Forças militares dos Estados Unidos da América (EUA) realizaram uma operação de interdição contra o navio-tanque petroleiro sancionado e sem bandeira, o MT Davina, durante a noite no oceano Índico. A informação foi confirmada na sexta-feira pelo Comando Indo-Pacífico dos EUA (INDOPACOM), destacando uma contínua campanha de fiscalização marítima destinada a desarticular redes ilícitas. Esta ação se insere em um contexto de crescentes tensões marítimas e esforços de Washington para impor sanções contra o comércio marítimo iraniano, enquanto Teerã, por sua vez, tem respondido com ações ostensivas para impedir a navegação de embarcações através do estratégico estreito de Ormuz, a entrada para o golfo do Oriente Médio.

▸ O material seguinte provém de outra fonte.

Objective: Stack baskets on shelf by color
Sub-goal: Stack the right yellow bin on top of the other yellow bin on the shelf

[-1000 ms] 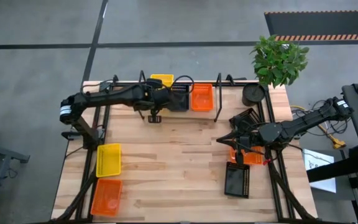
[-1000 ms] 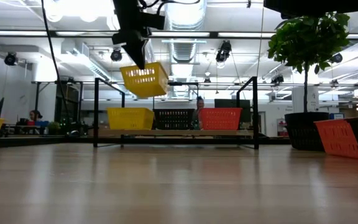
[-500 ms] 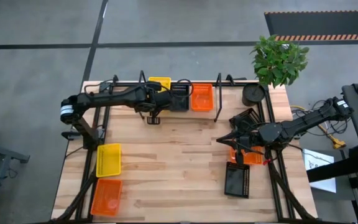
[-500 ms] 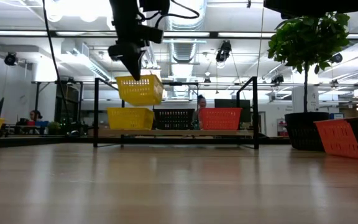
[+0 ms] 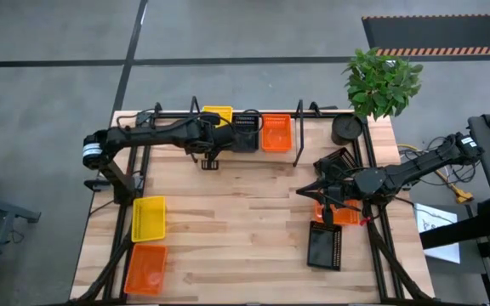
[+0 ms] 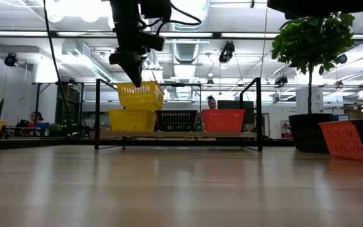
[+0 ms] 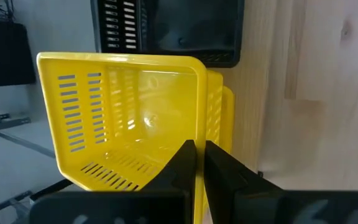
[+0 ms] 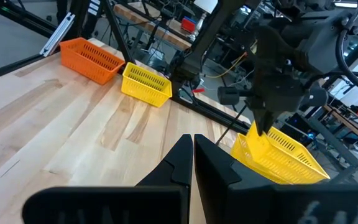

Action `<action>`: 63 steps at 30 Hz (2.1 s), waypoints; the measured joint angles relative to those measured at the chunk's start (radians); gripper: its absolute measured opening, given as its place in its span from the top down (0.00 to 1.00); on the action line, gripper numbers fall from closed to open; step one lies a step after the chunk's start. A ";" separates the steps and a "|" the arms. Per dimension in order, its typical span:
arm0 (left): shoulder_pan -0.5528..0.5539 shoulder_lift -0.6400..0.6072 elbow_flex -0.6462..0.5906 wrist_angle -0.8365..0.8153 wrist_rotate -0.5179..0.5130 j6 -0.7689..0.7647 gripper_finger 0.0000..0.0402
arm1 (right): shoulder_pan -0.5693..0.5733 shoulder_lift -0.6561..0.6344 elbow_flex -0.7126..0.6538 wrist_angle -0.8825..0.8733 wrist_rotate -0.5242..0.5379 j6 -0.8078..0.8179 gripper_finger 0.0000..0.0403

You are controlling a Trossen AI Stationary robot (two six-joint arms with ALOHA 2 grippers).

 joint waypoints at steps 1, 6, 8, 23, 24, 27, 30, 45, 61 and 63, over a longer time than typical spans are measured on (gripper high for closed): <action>0.001 0.000 0.000 0.002 0.000 0.008 1.00 | 0.000 0.000 0.000 0.000 0.000 0.000 0.98; 0.006 0.000 0.000 0.001 0.000 0.014 1.00 | 0.000 0.000 0.000 0.000 0.000 0.000 0.98; 0.008 0.000 0.000 0.000 0.000 0.014 1.00 | 0.000 0.000 0.000 0.000 0.000 0.000 0.98; 0.024 -0.001 -0.003 -0.001 -0.001 -0.013 1.00 | 0.000 0.000 0.000 -0.002 0.000 0.000 0.98; 0.025 -0.001 -0.003 0.000 -0.001 -0.013 1.00 | 0.000 0.000 0.000 -0.002 0.000 0.000 0.98; 0.026 -0.001 -0.004 0.000 -0.001 -0.013 1.00 | 0.000 0.000 0.000 -0.002 0.000 0.000 0.98; 0.029 -0.001 -0.006 0.000 -0.001 -0.013 1.00 | 0.000 0.000 0.000 -0.003 0.000 0.000 0.98; 0.037 -0.001 -0.069 0.034 -0.005 -0.016 1.00 | 0.000 0.000 0.000 -0.003 0.000 0.000 0.98; 0.037 -0.002 -0.070 0.041 -0.005 -0.013 0.94 | 0.000 0.000 0.000 -0.007 0.000 0.000 0.98; 0.037 -0.002 -0.070 0.041 -0.005 -0.012 0.92 | 0.000 0.000 0.000 -0.007 0.000 0.000 0.98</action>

Ações de interdição e o contexto das sanções iranianas
Nos últimos meses, as forças dos EUA têm intensificado suas operações no oceano Índico, interceptando múltiplos navios comerciais e petroleiros suspeitos de envolvimento em atividades ilícitas ou de suporte a redes sancionadas. A interdição do MT Davina, um superpetroleiro com capacidade para transportar até dois milhões de barris de petróleo bruto, é um exemplo direto da execução dessa política. O navio foi objeto de sanções por parte dos EUA em outubro de 2024, devido ao seu envolvimento no comércio de petróleo iraniano, conforme dados de rastreamento de embarcações. A ação visa a coibir o fluxo de receita que poderia ser usado para financiar atividades desestabilizadoras na região e além.
A estratégia de Washington de impor um bloqueio ao comércio marítimo iraniano é uma faceta crítica de sua política de pressão máxima, projetada para limitar a capacidade do Irã de financiar programas nucleares, balísticos e apoiar grupos proxy. Essa abordagem, no entanto, é frequentemente desafiada por Teerã, que tem empregado táticas de assédio e disparo contra navios na crucial via navegável do estreito de Ormuz. Este canal é vital para o transporte global de petróleo, tornando qualquer incidente na área de profunda preocupação internacional e elevando o risco de escalada regional. A interceptação de navios como o Davina busca minar a eficácia das tentativas iranianas de contornar as restrições impostas.
A operação da INDOPACOM e o perfil do MT Davina
A operação realizada pelo INDOPACOM envolveu uma interdição marítima e um embarque de direito de visita ao MT Davina, que se encontrava no oceano Índico, dentro da área de responsabilidade do comando. O “direito de visita” é um princípio do direito marítimo internacional que, em certas circunstâncias, permite que navios de guerra abordem e inspecionem embarcações civis em águas internacionais, particularmente quando há suspeita de violação de leis internacionais, como as relacionadas a pirataria, tráfico de drogas ou, neste caso, o transporte de mercadorias sancionadas por um estado soberano. A declaração do Comando Indo-Pacífico, divulgada em uma postagem na plataforma X (antigo Twitter) em 5 de junho de 2026, reafirmou o compromisso de continuar a fiscalização marítima global para desarticular redes ilícitas e interceptar embarcações que forneçam apoio material ao Irã, independentemente de onde operem.
O navio-tanque Davina, também conhecido como Lenore, foi rastreado pela última vez em 5 de junho na costa sul do Sri Lanka, de acordo com dados de rastreamento de embarcações disponíveis na plataforma MarineTraffic. Informações de navegação separadas indicaram que o calado do navio sugeria que ele estava quase totalmente carregado com uma carga de petróleo. A característica de ser um “navio sem bandeira” significa que a embarcação não está registrada em nenhum país ou que sua bandeira de registro foi revogada, uma tática frequentemente utilizada para evadir regulamentações e sanções internacionais, dificultando a atribuição de responsabilidade e a fiscalização. A apreensão de uma carga tão significativa demonstra o impacto direto dessas operações nas finanças das redes ilícitas e do próprio Irã.